Would you print, word for word, only the lines running from the line with "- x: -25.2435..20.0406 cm" to the last line of the entries, without the pictures?
──────── Study material ────────
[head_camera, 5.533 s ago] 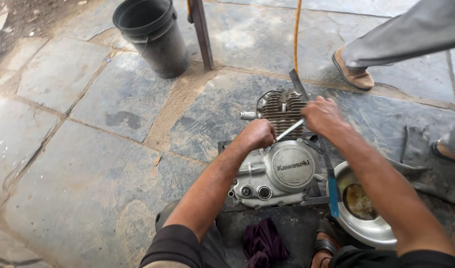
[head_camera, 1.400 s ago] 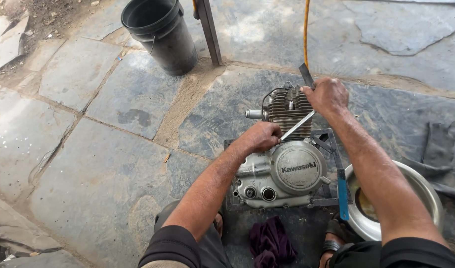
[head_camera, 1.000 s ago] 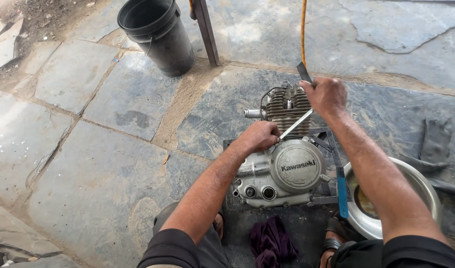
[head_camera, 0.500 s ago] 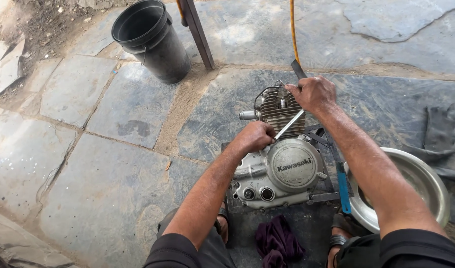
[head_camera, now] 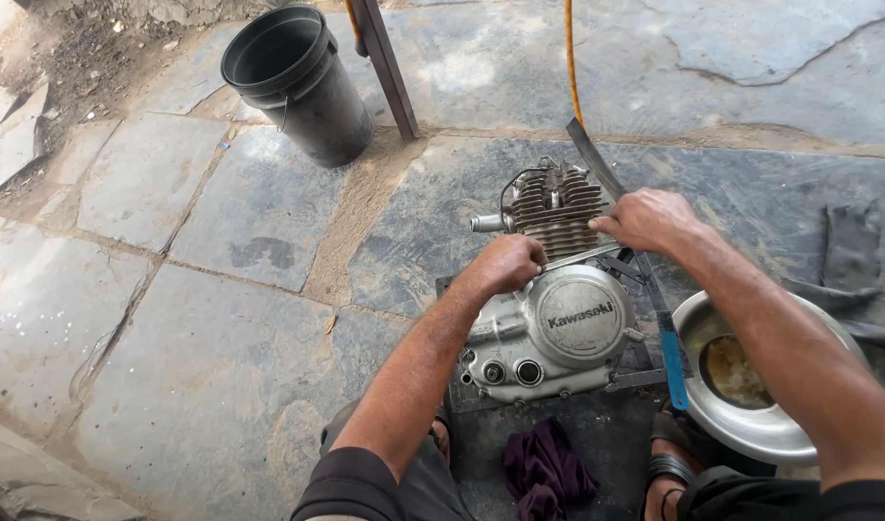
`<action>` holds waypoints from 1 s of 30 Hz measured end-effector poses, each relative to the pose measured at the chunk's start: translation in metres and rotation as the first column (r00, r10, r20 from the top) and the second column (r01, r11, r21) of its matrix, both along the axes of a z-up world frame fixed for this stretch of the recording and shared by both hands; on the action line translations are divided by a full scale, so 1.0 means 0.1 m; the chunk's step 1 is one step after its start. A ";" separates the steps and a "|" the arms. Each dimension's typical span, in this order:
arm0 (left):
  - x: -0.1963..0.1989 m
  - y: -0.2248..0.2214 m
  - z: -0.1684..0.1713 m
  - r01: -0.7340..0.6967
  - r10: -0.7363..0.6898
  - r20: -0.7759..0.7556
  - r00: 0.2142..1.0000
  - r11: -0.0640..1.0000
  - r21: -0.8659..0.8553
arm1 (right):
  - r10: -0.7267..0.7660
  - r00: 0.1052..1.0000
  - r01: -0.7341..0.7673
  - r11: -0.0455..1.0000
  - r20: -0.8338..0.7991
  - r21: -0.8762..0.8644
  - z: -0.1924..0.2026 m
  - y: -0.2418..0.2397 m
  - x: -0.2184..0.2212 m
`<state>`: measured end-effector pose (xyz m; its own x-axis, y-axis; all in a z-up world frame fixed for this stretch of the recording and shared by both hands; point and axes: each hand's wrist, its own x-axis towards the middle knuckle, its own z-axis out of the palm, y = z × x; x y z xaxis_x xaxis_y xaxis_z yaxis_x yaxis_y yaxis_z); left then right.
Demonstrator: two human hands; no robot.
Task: Using a wrench to tighten or loosen bolts on a motorcycle engine block.
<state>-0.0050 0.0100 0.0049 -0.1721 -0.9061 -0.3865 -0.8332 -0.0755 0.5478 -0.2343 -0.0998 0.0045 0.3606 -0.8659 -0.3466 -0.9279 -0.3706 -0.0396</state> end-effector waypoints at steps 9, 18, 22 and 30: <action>-0.05 0.16 0.22 -0.029 0.028 -0.017 0.999 0.998 -0.062 | 0.217 0.909 0.037 0.810 0.356 -0.586 0.04 -0.19 0.11; 0.01 -0.02 -0.04 -0.107 0.107 0.004 0.994 0.993 -0.041 | 0.309 0.811 0.075 0.788 0.498 -0.611 0.02 -0.31 0.71; -0.01 -0.03 -0.01 -0.141 0.141 0.033 0.989 0.990 -0.010 | 0.330 0.743 0.025 0.856 0.583 -0.516 -0.05 -0.35 0.87; -0.08 0.02 0.11 -0.178 0.179 0.044 0.983 0.984 -0.027 | 0.382 0.865 -0.199 0.856 0.325 -0.477 0.05 -0.13 0.72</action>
<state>-0.0129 0.0122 0.0160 0.0113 -0.9294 -0.3688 -0.8320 -0.2134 0.5121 -0.1621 -0.1127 0.0097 0.6435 -0.7243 0.2475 -0.7112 -0.6854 -0.1566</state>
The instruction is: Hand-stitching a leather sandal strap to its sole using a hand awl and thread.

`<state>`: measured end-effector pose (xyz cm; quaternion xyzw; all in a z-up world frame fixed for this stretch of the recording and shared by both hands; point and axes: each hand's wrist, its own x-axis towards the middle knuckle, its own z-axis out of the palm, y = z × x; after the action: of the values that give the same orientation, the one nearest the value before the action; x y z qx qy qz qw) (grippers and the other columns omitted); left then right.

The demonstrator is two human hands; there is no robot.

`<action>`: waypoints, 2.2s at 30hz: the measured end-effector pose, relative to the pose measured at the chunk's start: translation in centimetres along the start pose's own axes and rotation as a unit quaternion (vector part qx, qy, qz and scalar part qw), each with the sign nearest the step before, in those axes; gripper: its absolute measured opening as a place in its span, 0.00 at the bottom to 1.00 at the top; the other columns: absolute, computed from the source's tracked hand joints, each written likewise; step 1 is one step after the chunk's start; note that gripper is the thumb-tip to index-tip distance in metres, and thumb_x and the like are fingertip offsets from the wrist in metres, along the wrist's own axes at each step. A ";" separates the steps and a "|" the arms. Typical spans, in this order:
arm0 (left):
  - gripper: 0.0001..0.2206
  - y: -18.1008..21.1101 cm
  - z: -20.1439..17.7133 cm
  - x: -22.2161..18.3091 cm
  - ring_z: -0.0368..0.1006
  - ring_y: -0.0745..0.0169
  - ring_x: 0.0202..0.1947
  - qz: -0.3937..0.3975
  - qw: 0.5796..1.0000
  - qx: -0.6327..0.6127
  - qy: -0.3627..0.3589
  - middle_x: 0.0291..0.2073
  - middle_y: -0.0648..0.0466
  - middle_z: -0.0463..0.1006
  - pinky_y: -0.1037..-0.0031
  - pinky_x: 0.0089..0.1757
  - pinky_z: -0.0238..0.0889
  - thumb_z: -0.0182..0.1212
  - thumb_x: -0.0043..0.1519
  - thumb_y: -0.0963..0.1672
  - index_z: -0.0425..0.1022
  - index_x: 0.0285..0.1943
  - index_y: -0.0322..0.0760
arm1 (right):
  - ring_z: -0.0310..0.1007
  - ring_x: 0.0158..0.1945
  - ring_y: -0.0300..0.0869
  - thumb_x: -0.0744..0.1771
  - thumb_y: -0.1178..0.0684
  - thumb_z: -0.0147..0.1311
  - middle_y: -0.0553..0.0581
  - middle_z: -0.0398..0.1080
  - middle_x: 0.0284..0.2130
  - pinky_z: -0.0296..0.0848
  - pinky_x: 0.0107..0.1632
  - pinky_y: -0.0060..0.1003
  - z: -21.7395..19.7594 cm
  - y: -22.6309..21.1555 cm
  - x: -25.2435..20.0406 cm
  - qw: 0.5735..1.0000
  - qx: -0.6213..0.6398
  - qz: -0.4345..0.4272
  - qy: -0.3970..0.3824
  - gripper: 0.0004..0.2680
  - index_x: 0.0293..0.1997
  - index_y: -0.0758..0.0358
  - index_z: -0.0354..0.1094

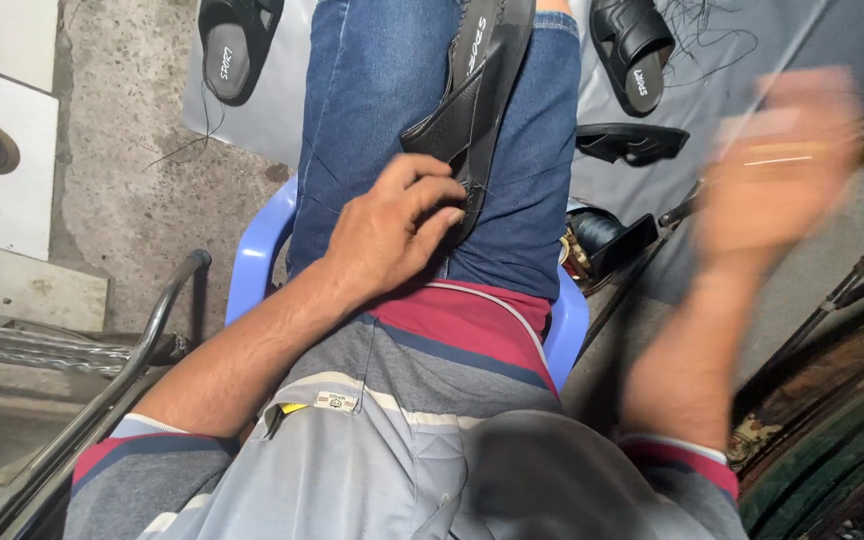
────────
→ **Exercise response**
  - x: -25.2435..20.0406 cm
  - qw: 0.5735..1.0000
  - qx: -0.6213..0.6398
  - qz: -0.4345..0.4272
  - qy: -0.3970..0.3824
  - gripper: 0.0004..0.2680
  - index_x: 0.0293..0.1997
  - index_y: -0.0758..0.0358
  - index_z: -0.0354..0.1094

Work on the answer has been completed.